* **ACTION ITEM**
Give back the entire listing below, unaltered.

* **GIVEN DATA**
◇ ◇ ◇ ◇

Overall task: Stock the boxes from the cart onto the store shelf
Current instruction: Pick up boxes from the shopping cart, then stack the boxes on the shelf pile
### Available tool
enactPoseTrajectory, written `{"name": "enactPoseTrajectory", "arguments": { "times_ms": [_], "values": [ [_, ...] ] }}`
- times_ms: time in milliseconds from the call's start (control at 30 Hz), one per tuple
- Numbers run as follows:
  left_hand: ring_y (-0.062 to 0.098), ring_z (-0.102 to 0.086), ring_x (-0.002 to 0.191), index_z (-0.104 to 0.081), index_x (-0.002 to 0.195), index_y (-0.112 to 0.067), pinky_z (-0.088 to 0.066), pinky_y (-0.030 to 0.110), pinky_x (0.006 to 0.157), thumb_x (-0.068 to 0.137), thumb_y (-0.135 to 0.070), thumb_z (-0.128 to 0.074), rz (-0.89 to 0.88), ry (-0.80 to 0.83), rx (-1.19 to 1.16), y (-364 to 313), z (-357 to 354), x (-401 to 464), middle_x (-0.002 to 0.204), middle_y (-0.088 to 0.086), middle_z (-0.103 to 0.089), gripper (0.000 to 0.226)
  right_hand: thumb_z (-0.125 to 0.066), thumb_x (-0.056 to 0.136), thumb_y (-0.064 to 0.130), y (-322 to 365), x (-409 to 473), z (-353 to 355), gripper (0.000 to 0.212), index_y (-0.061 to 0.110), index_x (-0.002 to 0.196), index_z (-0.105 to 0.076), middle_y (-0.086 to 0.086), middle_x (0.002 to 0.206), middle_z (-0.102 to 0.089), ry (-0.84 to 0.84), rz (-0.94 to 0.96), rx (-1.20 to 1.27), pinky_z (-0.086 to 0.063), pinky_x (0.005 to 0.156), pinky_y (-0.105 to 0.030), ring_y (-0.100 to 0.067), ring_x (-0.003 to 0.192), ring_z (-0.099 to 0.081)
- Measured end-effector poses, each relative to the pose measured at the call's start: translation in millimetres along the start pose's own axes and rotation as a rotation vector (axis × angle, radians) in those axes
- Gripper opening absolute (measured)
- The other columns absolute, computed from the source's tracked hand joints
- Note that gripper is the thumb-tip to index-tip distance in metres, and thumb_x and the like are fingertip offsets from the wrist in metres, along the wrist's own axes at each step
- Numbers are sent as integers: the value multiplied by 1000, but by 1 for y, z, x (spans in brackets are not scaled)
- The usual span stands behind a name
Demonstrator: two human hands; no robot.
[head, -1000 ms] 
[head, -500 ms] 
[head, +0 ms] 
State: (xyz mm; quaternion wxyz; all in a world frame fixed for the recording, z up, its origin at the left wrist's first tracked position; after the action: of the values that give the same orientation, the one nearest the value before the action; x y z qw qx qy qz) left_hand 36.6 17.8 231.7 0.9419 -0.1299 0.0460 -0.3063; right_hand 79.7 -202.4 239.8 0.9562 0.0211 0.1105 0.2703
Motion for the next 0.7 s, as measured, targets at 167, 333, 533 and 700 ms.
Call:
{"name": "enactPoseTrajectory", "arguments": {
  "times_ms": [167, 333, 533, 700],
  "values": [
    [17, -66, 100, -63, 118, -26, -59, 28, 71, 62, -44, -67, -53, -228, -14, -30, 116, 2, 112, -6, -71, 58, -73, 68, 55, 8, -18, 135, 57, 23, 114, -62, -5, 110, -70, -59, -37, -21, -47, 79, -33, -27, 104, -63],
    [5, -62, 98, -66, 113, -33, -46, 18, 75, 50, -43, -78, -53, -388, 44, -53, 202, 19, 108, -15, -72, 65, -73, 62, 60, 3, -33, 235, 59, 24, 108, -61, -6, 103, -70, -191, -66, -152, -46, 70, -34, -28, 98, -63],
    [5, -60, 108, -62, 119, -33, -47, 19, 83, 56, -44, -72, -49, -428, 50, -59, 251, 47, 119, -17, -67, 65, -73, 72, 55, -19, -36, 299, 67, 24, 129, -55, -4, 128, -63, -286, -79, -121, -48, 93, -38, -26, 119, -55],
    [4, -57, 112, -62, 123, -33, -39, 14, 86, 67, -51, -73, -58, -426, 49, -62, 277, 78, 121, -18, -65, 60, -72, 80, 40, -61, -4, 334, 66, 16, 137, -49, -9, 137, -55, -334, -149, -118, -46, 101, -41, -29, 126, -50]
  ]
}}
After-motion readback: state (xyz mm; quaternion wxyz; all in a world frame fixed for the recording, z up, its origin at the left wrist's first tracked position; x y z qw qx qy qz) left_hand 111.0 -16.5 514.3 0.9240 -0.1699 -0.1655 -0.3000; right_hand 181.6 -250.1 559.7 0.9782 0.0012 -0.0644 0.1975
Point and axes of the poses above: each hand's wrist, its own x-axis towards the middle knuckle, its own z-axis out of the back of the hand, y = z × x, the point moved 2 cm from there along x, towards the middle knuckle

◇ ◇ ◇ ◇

* **ANSWER BELOW**
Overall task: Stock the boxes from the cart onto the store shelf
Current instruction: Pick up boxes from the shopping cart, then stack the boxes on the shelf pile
### Available tool
enactPoseTrajectory, written `{"name": "enactPoseTrajectory", "arguments": { "times_ms": [_], "values": [ [_, ...] ] }}`
- times_ms: time in milliseconds from the call's start (control at 30 Hz), one per tuple
- Numbers run as follows:
  left_hand: ring_y (-0.062 to 0.098), ring_z (-0.102 to 0.086), ring_x (-0.002 to 0.191), index_z (-0.104 to 0.081), index_x (-0.002 to 0.195), index_y (-0.112 to 0.067), pinky_z (-0.088 to 0.066), pinky_y (-0.030 to 0.110), pinky_x (0.006 to 0.157), thumb_x (-0.068 to 0.137), thumb_y (-0.135 to 0.070), thumb_z (-0.128 to 0.074), rz (-0.89 to 0.88), ry (-0.80 to 0.83), rx (-1.19 to 1.16), y (-364 to 313), z (-357 to 354), x (-401 to 464), middle_x (-0.002 to 0.204), middle_y (-0.088 to 0.086), middle_z (-0.103 to 0.089), gripper (0.000 to 0.226)
  right_hand: thumb_z (-0.125 to 0.066), thumb_x (-0.056 to 0.136), thumb_y (-0.064 to 0.130), y (-322 to 365), x (-409 to 473), z (-353 to 355), gripper (0.000 to 0.212), index_y (-0.061 to 0.110), index_x (-0.002 to 0.196), index_z (-0.105 to 0.076), middle_y (-0.086 to 0.086), middle_x (0.002 to 0.206), middle_z (-0.102 to 0.089), ry (-0.84 to 0.84), rz (-0.94 to 0.96), rx (-1.20 to 1.27), pinky_z (-0.086 to 0.063), pinky_x (0.005 to 0.156), pinky_y (-0.105 to 0.030), ring_y (-0.100 to 0.067), ring_x (-0.003 to 0.192), ring_z (-0.099 to 0.081)
- Measured end-effector poses, each relative to the pose measured at the call's start: translation in millimetres along the start pose's own axes and rotation as a rotation vector (axis × angle, radians) in those axes
- Gripper opening absolute (measured)
- The other columns absolute, computed from the source's tracked hand joints
- Note that gripper is the thumb-tip to index-tip distance in metres, and thumb_x and the like are fingertip offsets from the wrist in metres, along the wrist's own axes at each step
- Numbers are sent as integers: the value multiplied by 1000, but by 1 for y, z, x (spans in brackets are not scaled)
- The usual span stands behind a name
Demonstrator: two human hands; no robot.
[head, -1000 ms] 
[head, -500 ms] 
[head, +0 ms] 
State: (xyz mm; quaternion wxyz; all in a world frame fixed for the recording, z up, its origin at the left wrist's first tracked position; after the action: of the values that give the same orientation, the one nearest the value before the action; x y z qw qx qy qz) left_hand 36.6 17.8 231.7 0.9419 -0.1299 0.0460 -0.3063; right_hand 79.7 -202.4 239.8 0.9562 0.0211 0.1105 0.2703
Motion for the next 0.7 s, as measured, targets at 167, 333, 533 and 700 ms.
Call:
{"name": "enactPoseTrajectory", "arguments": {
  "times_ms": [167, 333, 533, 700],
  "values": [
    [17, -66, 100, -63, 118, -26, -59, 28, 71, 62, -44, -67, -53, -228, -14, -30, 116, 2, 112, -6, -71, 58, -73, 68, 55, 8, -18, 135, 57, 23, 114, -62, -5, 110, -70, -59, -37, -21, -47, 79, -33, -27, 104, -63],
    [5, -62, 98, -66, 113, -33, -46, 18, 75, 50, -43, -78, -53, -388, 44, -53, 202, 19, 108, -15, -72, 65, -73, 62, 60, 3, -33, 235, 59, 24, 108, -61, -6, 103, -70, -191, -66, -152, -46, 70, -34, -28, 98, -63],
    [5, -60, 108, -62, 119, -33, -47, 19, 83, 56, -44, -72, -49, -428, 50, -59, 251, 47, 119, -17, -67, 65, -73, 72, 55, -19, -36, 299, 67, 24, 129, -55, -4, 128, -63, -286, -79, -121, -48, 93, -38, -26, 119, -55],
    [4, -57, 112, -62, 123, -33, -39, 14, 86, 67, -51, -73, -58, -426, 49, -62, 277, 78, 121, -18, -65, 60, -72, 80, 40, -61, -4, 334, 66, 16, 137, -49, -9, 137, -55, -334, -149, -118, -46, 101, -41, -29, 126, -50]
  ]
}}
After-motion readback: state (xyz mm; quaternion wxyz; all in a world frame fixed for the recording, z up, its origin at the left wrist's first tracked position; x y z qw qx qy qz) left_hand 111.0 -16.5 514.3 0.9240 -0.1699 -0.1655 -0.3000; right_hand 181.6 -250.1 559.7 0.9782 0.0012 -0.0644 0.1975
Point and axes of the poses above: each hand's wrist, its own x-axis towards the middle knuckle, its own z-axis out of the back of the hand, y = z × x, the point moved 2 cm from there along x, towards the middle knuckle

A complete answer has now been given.